Earlier this month Air Canada announced new voluntary COVID-19 testing available at Toronto’s Pearson Airport, while WestJet announced testing at Vancouver Airport.

Canada’s 14-day mandatory quarantine for all passengers arriving in and returning to Canada has been in place since mid-March, along with the advisory against all non-essential travel outside the country.

‘‘There are alternatives to the quarantine measures currently in place that can both keep Canadians safe as well as revive the economy,” said Alexandre de Juniac, IATA’s Director General and CEO.

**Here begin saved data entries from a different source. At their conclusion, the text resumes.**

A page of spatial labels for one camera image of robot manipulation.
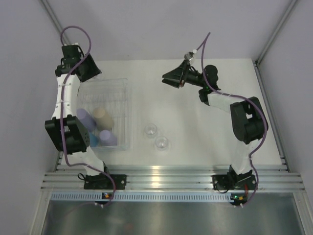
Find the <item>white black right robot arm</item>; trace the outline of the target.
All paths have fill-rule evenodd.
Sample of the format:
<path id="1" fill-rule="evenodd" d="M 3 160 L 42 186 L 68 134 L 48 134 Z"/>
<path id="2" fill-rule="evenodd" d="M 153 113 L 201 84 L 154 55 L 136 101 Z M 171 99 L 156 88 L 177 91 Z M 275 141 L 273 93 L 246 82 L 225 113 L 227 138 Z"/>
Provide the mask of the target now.
<path id="1" fill-rule="evenodd" d="M 162 82 L 175 88 L 191 84 L 200 87 L 200 101 L 230 114 L 232 132 L 237 148 L 226 174 L 213 175 L 213 187 L 221 193 L 229 190 L 256 189 L 258 175 L 253 165 L 253 154 L 260 148 L 268 131 L 268 123 L 257 97 L 242 98 L 224 94 L 218 87 L 218 69 L 207 65 L 197 71 L 187 60 L 165 73 Z"/>

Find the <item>lilac plastic cup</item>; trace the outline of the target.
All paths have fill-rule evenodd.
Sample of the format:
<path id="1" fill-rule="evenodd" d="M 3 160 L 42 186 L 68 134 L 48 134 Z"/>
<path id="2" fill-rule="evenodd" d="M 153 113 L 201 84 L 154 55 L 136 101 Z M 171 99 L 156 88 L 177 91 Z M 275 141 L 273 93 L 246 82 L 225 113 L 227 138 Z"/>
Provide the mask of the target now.
<path id="1" fill-rule="evenodd" d="M 77 117 L 80 122 L 86 127 L 89 132 L 94 132 L 96 129 L 96 122 L 93 117 L 83 108 L 77 109 Z"/>
<path id="2" fill-rule="evenodd" d="M 117 146 L 117 137 L 109 130 L 103 130 L 99 133 L 99 139 L 103 146 Z"/>

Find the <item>beige plastic cup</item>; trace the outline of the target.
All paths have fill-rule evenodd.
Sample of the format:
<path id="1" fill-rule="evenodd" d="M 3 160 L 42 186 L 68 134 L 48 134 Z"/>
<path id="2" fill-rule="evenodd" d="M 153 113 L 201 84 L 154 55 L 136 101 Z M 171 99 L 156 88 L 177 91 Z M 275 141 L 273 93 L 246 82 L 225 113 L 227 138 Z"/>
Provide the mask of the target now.
<path id="1" fill-rule="evenodd" d="M 114 121 L 105 108 L 97 107 L 93 110 L 92 114 L 98 130 L 112 130 Z"/>

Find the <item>blue plastic cup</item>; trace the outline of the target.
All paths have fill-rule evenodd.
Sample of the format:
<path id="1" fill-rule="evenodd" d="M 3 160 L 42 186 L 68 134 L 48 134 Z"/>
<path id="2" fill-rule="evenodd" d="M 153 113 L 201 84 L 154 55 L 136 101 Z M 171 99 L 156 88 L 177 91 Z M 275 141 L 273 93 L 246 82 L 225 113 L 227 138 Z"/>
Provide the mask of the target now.
<path id="1" fill-rule="evenodd" d="M 98 137 L 91 132 L 89 132 L 89 141 L 90 141 L 90 147 L 91 148 L 97 147 L 99 144 Z"/>

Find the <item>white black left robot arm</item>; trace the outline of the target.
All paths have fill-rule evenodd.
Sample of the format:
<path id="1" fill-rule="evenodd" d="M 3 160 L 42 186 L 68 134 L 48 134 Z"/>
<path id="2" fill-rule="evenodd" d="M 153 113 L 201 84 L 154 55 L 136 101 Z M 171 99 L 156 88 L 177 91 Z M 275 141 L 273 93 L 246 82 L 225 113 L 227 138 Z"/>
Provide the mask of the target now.
<path id="1" fill-rule="evenodd" d="M 78 44 L 63 45 L 63 57 L 55 70 L 57 99 L 51 119 L 45 129 L 56 149 L 63 153 L 69 167 L 82 166 L 80 173 L 84 189 L 115 189 L 115 183 L 105 163 L 90 146 L 89 131 L 77 116 L 77 96 L 83 82 L 100 74 L 89 53 L 83 53 Z"/>

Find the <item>clear plastic cup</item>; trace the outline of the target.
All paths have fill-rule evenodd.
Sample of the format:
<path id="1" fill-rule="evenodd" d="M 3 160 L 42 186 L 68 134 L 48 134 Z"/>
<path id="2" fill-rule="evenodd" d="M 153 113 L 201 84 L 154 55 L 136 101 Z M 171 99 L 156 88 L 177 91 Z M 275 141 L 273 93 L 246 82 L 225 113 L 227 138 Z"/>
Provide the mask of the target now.
<path id="1" fill-rule="evenodd" d="M 147 137 L 154 138 L 157 135 L 157 126 L 153 123 L 149 123 L 145 126 L 144 132 Z"/>
<path id="2" fill-rule="evenodd" d="M 169 141 L 165 136 L 159 136 L 155 140 L 155 145 L 157 149 L 165 150 L 169 145 Z"/>

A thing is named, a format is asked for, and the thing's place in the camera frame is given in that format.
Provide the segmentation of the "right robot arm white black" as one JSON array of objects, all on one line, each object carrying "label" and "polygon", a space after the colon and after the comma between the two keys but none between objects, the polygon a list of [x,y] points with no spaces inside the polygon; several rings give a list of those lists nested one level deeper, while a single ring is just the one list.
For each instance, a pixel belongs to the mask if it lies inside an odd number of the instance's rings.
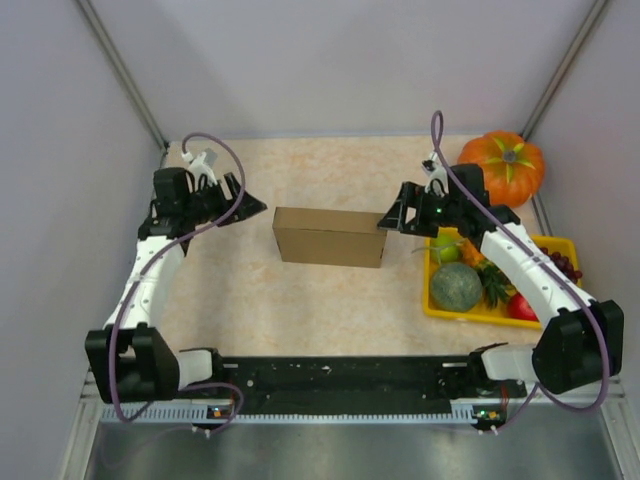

“The ICAO multi-layered approach is one. The work that Air Canada and WestJet are doing on testing adds another dimension. It is critical that the Government of Canada acts on these before the economic and social damages become permanent and the public health consequences of mass unemployment become even more apparent,” adds de Juniac.

IATA notes that international traffic to Canada has plummeted since quarantine measures were introduced in March 2020.

IATA’s recent missive outlines the economic impact on Canada:

  • Revenues generated by airlines with service to/from/within Canada could fall by $22.6 billion (70%) relative to 2019, if restrictions continue, according to IATA’s estimates
  • Nearly 410,500 Canadian jobs and some $39 billion of Canada’s GDP, which is generated by aviation directly and indirectly as well as by aviation-related tourism, are at risk
  • Air transport in Canada supports some 633,000 jobs, directly and indirectly
  • 3.2% of Canada’s GDP is supported by the air transport sector and foreign tourists arriving by air

In an interview earlier this summer with Travelweek, Air Canada’s Virgilio Russi, Managing Director of Sales, International, said that if Canada doesn’t reciprocate global entry privileges soon, countries may roll back their decision to allow Canadians in.